Storage
Storage options
In any distributed system, processes must communicate with each other. Examples of this in the multinode
framework include functions returning outputs directly to parent processes, and jobs storing outputs of individual executions.
But sometimes, it is more appropriate to store these outputs in a data structure that is not tied to any single function call or any single job execution. In these situations, you can either use multinode
's in-built dict class, or you can use an external managed data store provider.
Multinode's dict
If you need a key-value store that can accessed by any process in the application, then the multinode
dict is the option of least resistance.
Here is an excellent example, taken from the section on scheduled tasks.
import multinode as mn
from fastapi import API
import uvicorn
# This dict is accessible from the scheduled task AND the service.
summaries_dict = mn.get_dict(name="tweet_summaries")
@mn.scheduled_task(period=timedelta(days=1))
def extract_summaries_from_last_day():
tweets = scrape_tweets()
for tweet in tweets:
summary = summarise(tweet)
summaries_dict[summaries.subject] = summary.content
app = FastAPI()
@app.get(/tweet_summaries)
def get_summary_of_most_recent_tweet(subject):
return summaries_dict[subject]
@mn.service(port=80)
def api():
unicorn.run(app, host="0.0.0.0", port=80)
This dict behaves very much like a Python dict
.
my_dict = mn.get_dict(name="name")
my_dict["a"] = 1
my_dict["b"] = 2
my_dict["b"] = 3
my_dict["c"] = 4
print(my_dict["c"]) # 4
del my_dict["a"]
print("a" in my_dict) # False
print("b" in my_dict) # True
for key in my_dict.keys():
print(key) # "b", "c"
print(my_dict.get("a")) # None
print(my_dict["a"]) # raises KeyError
It also supports certain atomic update operations.
my_dict["x"] = 4
my_dict["x"] += 2 # increments atomically
# Only updates if the current value is 6
my_dict.update("x", new_value=9, expected_current_value=6)

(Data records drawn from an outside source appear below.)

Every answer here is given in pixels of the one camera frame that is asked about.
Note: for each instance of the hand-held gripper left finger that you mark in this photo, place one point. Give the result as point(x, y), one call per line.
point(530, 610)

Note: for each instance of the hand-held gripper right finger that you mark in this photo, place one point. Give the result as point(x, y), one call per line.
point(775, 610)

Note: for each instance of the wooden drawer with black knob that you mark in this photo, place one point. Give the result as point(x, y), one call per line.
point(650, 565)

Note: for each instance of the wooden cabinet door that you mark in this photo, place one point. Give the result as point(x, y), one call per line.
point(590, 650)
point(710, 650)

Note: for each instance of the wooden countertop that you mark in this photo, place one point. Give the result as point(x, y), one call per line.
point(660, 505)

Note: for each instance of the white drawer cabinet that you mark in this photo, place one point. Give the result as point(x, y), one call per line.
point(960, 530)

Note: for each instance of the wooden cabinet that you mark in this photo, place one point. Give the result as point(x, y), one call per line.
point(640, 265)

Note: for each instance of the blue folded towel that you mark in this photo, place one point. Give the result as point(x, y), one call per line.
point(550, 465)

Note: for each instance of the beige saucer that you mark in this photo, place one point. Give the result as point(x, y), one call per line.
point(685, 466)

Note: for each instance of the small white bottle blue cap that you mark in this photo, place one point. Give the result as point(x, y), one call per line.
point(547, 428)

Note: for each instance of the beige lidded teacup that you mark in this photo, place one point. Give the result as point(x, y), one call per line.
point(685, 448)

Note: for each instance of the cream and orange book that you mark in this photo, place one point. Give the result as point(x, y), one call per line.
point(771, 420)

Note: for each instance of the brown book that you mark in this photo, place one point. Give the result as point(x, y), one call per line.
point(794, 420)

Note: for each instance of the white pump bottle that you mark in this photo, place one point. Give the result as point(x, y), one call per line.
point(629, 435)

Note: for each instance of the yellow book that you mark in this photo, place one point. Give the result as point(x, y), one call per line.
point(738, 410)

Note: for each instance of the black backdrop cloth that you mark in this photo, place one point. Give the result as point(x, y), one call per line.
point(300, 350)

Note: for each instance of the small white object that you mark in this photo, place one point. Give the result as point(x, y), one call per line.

# Only sets a value if the key "y" does not currently exist
my_dict.set_if_absent("y", value=10)
External data stores
If the multinode
dict is insufficient for your use case, then consider using a managed storage solution from an external vendor.
- Postgres: Supabase, Amazon Aurora
- Mongo: MongoDB Atlas
- Kafka: Confluent
- Object storage: Amazon S3
When working with external data stores, remember to include the access credentials in the environment variables for your multinode
deployment.
Coming soon
In future, we may provide utilities to help you deploy some of the more popular managed data stores more seamlessly.